DiarySri: Asimilasi dan Integrasi untuk Bang Napi

DiarySri: Asimilasi dan Integrasi untuk Bang Napi

Seandainya negeri ini mau berlepas dari sistem demokrasi yang fasad ini, tentu kita dapat menyelesaikan semua persoalan negeri ini secara tuntas.


Oleh: Sri Rahayu

POJOKOPINI.COM — Hari ini perhatianku tertuju pada pesan berantai yang beredar di daerah Cilacap. Sebuah pesan seruan untuk berhati-hati mengenai pembebasan 30.000 napi di Indonesia akibat wabah virus corona (Covid-19).

Dikatakan dalam pemberitaan media online pembebasan ratusan bang napi dari Nusakambangan akan singgah dulu di Cilacap. Ada yang dijemput dan banyak yang tidak. Dan ada 100 lebih napi dari Lapas Cilacap yang keluar. Beredar himbauan ekstra hati-hati karena bang napi tak disangoni. Himbauan mengunci rumahpun beredar. Disertai peringatan, mungkin mereka tidak akan tertib melakukan physical distancing! Pesan mencekam yang beredar di WA itu tak ayal membuat was-was. Hingga Kepala Lapas Batu sekaligus Koordinator Lapas se- Nusakambangan Erwedi Supriyatno menyayangkan pesan itu. (Kompas.com 08/04/2020)

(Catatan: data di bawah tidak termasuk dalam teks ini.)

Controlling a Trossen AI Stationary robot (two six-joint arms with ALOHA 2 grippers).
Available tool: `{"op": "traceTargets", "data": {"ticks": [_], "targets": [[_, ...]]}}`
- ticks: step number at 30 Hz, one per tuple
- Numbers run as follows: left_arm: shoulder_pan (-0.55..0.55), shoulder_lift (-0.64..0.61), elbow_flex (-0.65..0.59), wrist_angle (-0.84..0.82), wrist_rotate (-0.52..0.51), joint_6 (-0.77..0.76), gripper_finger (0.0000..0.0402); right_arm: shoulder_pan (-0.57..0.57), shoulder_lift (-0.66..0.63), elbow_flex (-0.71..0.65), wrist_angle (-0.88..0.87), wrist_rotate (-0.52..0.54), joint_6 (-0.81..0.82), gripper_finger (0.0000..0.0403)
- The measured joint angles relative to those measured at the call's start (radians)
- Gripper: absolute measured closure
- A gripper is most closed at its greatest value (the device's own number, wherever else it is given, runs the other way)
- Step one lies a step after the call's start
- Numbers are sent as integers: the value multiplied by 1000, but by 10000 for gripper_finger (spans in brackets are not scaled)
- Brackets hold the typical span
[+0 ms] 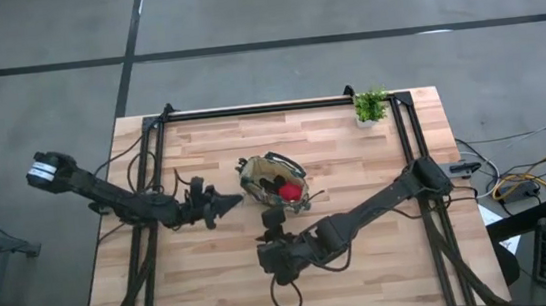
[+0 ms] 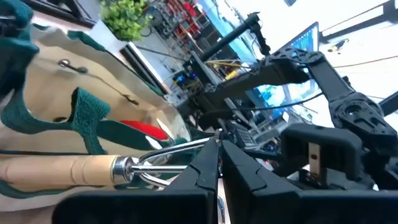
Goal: Pick & Place Garden tools in Gardening bag
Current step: Put the brown hand rake into the brown gardening bag
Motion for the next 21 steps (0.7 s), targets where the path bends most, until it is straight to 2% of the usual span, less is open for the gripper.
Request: {"op": "traceTargets", "data": {"ticks": [13,21], "targets": [[42,72,1,-5,-5,-69,390,-3,0,0,1,0,-20,341],[63,98,1,5,-9,-73,378,-3,0,0,0,-1,-18,334]]}}
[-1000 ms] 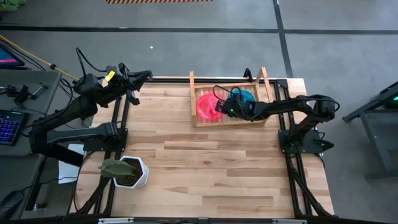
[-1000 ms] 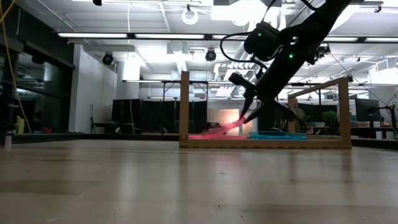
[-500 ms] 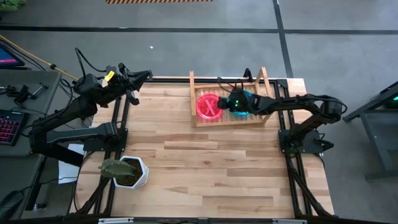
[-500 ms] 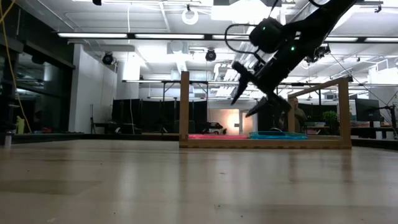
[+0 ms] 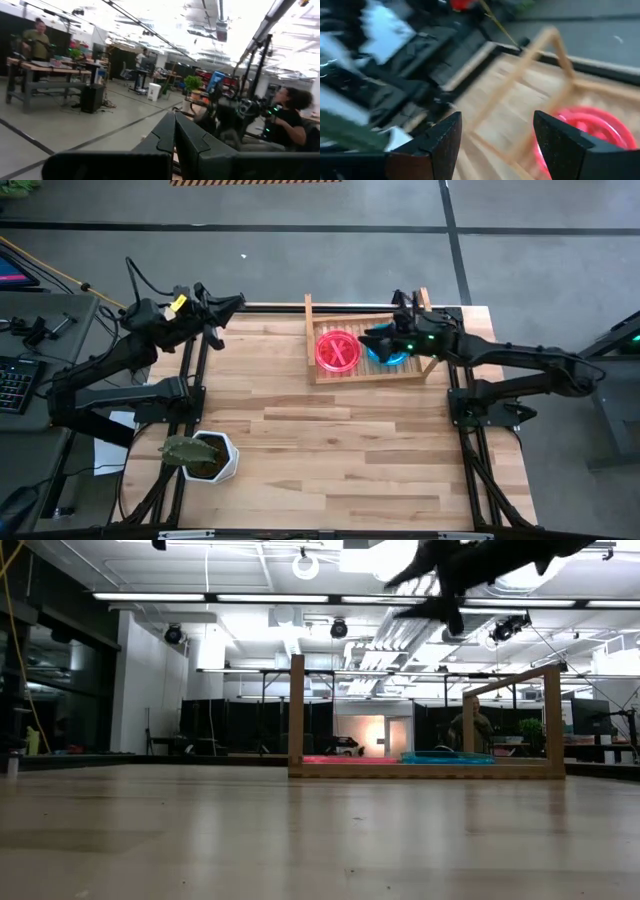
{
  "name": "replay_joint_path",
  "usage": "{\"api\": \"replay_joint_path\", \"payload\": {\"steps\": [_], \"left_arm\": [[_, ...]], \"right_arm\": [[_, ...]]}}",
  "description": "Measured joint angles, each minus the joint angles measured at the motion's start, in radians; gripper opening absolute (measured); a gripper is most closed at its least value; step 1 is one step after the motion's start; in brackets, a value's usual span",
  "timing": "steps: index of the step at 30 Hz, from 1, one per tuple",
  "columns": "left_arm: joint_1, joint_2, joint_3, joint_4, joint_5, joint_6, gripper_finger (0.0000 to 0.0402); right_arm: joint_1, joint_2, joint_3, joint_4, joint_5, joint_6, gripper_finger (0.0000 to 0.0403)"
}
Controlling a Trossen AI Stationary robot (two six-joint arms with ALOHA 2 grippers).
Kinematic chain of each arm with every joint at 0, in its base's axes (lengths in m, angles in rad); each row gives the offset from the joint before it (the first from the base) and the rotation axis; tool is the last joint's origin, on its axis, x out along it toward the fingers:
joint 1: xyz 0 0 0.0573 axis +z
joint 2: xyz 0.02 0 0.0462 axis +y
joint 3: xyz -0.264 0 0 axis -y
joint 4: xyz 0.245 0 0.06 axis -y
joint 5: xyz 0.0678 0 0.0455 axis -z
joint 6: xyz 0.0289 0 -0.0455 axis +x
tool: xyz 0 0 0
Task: Place and stack plates onto a shelf
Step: Return to Home Position
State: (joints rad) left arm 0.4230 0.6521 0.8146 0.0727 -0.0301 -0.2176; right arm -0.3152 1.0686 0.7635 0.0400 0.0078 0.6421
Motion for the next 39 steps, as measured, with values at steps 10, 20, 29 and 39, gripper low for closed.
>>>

Mencermati keresahan masyarakat tentu hal wajar, karena di berbagai daerah banyak napi berulah beringas lagi. Seperti yang terjadi di Jawa Timur ini. Baru beberapa hari menghirup udara bebas program asimilasi dan integrasi, Residivis berulah lagi! Kapolsek Tegalsari Kompol Argya Satriya Bhawana mengatakan dua residivis ini ditangkap setelah bersama dua temannya melakukan penjambretan. Keduanya adalah napi yang baru keluar tanggal 03 April 2020 dari Lapas Lamongan. Dua orang lainnya berhasil melarikan diri kini berstatus DPO. (m.detik.com, 11/04/2020)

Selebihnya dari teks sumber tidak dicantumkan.